> _Problem details_:
Repeat the whole listing below exactly as it reads.

> _Provided data_:
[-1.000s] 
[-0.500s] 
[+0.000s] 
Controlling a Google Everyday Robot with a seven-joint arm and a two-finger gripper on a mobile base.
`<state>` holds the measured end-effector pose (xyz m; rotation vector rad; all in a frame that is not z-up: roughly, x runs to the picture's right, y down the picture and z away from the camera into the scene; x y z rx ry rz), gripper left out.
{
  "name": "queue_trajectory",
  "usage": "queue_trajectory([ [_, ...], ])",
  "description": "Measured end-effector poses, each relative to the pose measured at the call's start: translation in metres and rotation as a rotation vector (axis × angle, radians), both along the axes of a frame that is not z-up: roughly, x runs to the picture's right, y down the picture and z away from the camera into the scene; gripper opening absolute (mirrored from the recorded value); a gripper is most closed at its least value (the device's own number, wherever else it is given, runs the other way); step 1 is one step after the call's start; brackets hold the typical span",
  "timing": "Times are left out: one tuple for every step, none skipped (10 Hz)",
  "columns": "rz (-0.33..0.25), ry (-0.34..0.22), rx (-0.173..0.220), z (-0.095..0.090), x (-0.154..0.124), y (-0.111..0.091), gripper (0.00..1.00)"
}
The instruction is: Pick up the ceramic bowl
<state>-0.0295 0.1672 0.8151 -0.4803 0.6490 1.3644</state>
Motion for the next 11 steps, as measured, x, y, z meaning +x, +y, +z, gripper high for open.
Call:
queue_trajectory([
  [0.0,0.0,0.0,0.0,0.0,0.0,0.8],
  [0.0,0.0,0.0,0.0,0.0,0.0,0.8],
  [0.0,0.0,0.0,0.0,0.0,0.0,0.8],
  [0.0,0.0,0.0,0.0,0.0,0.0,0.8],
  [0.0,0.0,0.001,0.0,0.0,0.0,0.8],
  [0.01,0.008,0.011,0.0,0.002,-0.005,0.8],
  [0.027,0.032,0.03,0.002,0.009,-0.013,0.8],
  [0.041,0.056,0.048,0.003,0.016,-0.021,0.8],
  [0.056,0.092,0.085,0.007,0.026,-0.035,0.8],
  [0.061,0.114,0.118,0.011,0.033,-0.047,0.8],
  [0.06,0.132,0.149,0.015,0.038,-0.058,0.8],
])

> _Response to the task_:
[-1.000s] 
[-0.500s] 
[+0.000s] 
Controlling a Google Everyday Robot with a seven-joint arm and a two-finger gripper on a mobile base.
`<state>` holds the measured end-effector pose (xyz m; rotation vector rad; all in a frame that is not z-up: roughly, x runs to the picture's right, y down the picture and z away from the camera into the scene; x y z rx ry rz), gripper left out.
{
  "name": "queue_trajectory",
  "usage": "queue_trajectory([ [_, ...], ])",
  "description": "Measured end-effector poses, each relative to the pose measured at the call's start: translation in metres and rotation as a rotation vector (axis × angle, radians), both along the axes of a frame that is not z-up: roughly, x runs to the picture's right, y down the picture and z away from the camera into the scene; gripper opening absolute (mirrored from the recorded value); a gripper is most closed at its least value (the device's own number, wherever else it is given, runs the other way); step 1 is one step after the call's start; brackets hold the typical span",
  "timing": "Times are left out: one tuple for every step, none skipped (10 Hz)",
  "columns": "rz (-0.33..0.25), ry (-0.34..0.22), rx (-0.173..0.220), z (-0.095..0.090), x (-0.154..0.124), y (-0.111..0.091), gripper (0.00..1.00)"
}
The instruction is: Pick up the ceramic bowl
<state>-0.0295 0.1672 0.8151 -0.4803 0.6490 1.3644</state>
Motion for the next 11 steps, as measured, x, y, z meaning +x, +y, +z, gripper high for open.
Call:
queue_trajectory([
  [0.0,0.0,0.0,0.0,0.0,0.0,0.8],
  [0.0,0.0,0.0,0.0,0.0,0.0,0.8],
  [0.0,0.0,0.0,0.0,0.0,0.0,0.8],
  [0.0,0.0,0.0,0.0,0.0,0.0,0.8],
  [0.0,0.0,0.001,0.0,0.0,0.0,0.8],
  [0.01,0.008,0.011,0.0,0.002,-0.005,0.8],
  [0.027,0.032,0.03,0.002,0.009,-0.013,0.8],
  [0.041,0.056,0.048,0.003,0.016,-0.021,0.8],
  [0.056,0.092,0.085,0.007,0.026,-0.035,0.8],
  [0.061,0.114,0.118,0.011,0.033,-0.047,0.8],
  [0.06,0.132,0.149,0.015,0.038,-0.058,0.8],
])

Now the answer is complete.